A l'aspect de Volmerange, Dolfos comprit qu'il savait tout: il eut peur à la vue de ce visage livide où flamboyaient deux yeux pleins d'éclairs, et il se rejeta en arrière par un mouvement brusque; mais la main du comte s'abattit sur son bras comme un crampon de fer et le fixa sur la place.
—Dolfos, dit le comte, je sais tout, n'essaye pas de nier; tu m'appartiens, suis-moi.
Le misérable tâcha de se débarrasser de l'étreinte de cette main nerveuse, mais il ne put y réussir.

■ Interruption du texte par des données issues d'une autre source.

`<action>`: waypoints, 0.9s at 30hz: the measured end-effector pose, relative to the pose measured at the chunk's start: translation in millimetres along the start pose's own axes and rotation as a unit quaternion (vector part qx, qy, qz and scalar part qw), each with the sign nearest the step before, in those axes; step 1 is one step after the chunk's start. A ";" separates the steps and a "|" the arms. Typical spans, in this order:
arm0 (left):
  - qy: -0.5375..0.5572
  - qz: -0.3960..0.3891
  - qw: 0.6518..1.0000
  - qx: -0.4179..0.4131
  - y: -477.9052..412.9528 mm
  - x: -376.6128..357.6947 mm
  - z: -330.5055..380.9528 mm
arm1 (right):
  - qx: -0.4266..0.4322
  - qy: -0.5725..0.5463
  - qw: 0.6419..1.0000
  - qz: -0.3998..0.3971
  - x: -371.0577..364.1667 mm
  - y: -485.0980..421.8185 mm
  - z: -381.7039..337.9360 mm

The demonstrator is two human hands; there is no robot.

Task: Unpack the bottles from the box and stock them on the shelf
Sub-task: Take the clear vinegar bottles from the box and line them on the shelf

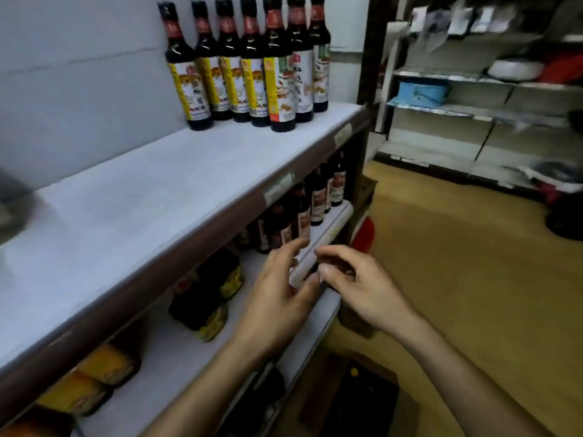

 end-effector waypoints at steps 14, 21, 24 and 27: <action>0.060 -0.204 0.970 0.120 19.3 -255.2 -76.7 | -0.215 -0.037 0.975 0.034 64.1 57.4 262.1; 0.073 -0.279 0.943 0.166 45.0 -408.4 -183.1 | -0.287 -0.046 0.953 0.085 34.1 80.3 433.5; 0.060 -0.292 0.938 0.177 59.5 -484.0 -248.7 | -0.293 -0.041 0.949 0.108 9.1 88.3 520.1; 0.056 -0.321 0.928 0.179 74.4 -548.2 -301.7 | -0.313 -0.042 0.942 0.115 -18.6 97.6 600.6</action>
Point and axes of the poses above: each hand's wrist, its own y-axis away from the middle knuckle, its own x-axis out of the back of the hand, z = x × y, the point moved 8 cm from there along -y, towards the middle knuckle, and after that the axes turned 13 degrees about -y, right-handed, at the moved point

—Faut-il que je te soufflette en pleine rue, comme un lâche, pour te forcer à te battre? poursuivit Volmerange. J'ai le droit de t'assassiner, et pourtant je risquerai ma vie contre la tienne, comme si tu étais un homme d'honneur. Séduire une femme, cela se conçoit, l'amour excuse tout; mais la perdre dans un but de calcul et de haine, l'enfer n'a rien de plus monstrueux et de plus abominable. Tu m'as fait meurtrier, il faut que je te tue. Je te dois à l'ombre d'Édith.
—Eh bien, oui, je vous suivrai, répondit Dolfos; mais desserrez ces doigts qui me brisent le poignet.
—Non, répondit Volmerange, tu te sauverais.
Une voiture passa, le comte l'appela, et y fit monter devant lui Dolfos, blême et tremblant.
—Menez nous, dit le comte, à ***.
C'était une petite maison de campagne, un cottage que le comte possédait aux environs de Richmond.